The outcome is a set of Sprint Goals that align with the overarching Nexus Sprint Goal, each Scrum Team's Sprint Backlog and a single Nexus Sprint Backlog. The Nexus Sprint Backlog makes the work of all Scrum Team's selected Product Backlog items and any dependencies transparent.

...

All Product Backlog items selected for the Sprint and their dependencies should be made transparent on the Nexus Sprint Backlog.

...

A Nexus Sprint Backlog is the composite of Product Backlog items from the Sprint Backlogs of the individual Scrum Teams. It is used to highlight dependencies and the flow of work during the Sprint. It is updated at least daily, often as part of the Nexus Daily Scrum.

The individual Scrum Teams maintain their Sprint Backlogs, which consist of the Product Backlog Items and the work that the Scrum Team has decomposed the Product Backlog Items into. Consider that the Scrum Guide states that the Sprint Backlog "makes visible all the work that the Development Team identifies as necessary to meet the Sprint Goal". That means that a Sprint Backlog contains not only Product Backlog Items, but work that is at a finer granularity than Product Backlog Items.

The Nexus Sprint Backlog contains the Product Backlog Items being worked on by one of the teams plus the subset of work that identifies dependencies between teams. Like the Sprint Backlogs for the teams make the work of the team visible, the Nexus Sprint Backlog makes the cross-team work visible. The cross-team work is the Product Backlog Items that are intended to be delivered and fully integrated at the end of the Sprint, but also any work that requires awareness across the individuals teams to ensure that the work is delivered and fully integrated.

I would say that the primary owner is the Nexus Integration Team. However, if any one on any of the Scrum teams identifies new work that would extend across two or more teams in the Nexus, they would be able to add it to the Nexus Sprint Backlog through the team's representative on the Nexus Integration Team.
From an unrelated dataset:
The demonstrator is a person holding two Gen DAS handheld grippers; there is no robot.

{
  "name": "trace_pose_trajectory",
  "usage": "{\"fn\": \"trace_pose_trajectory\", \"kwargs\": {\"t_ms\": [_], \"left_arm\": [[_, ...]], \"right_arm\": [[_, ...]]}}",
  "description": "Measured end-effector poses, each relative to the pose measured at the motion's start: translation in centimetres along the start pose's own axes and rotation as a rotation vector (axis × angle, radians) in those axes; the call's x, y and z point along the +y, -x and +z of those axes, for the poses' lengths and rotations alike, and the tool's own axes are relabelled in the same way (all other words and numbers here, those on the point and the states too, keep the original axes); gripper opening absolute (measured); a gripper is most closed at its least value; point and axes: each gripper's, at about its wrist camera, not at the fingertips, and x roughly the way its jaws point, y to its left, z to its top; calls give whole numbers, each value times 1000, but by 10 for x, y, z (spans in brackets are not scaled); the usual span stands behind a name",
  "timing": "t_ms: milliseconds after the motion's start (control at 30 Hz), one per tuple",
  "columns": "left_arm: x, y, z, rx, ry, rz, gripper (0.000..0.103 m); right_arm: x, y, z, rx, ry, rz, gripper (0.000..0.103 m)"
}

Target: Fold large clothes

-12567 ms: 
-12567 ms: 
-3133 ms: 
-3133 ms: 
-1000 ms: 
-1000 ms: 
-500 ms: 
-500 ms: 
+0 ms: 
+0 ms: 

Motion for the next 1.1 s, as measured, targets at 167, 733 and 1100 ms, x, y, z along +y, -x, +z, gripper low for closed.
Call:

Consider that the members of the Nexus Integration Team "are often members of the individual Scrum Teams in the Nexus" and that their membership in the Nexus Integration Team "takes precedence over individual Scrum Team membership". That would mean that the members of the Nexus Integration Team are responsible for and accountable for ensuring that the cross-team work items added to the Nexus Sprint Backlog are complete.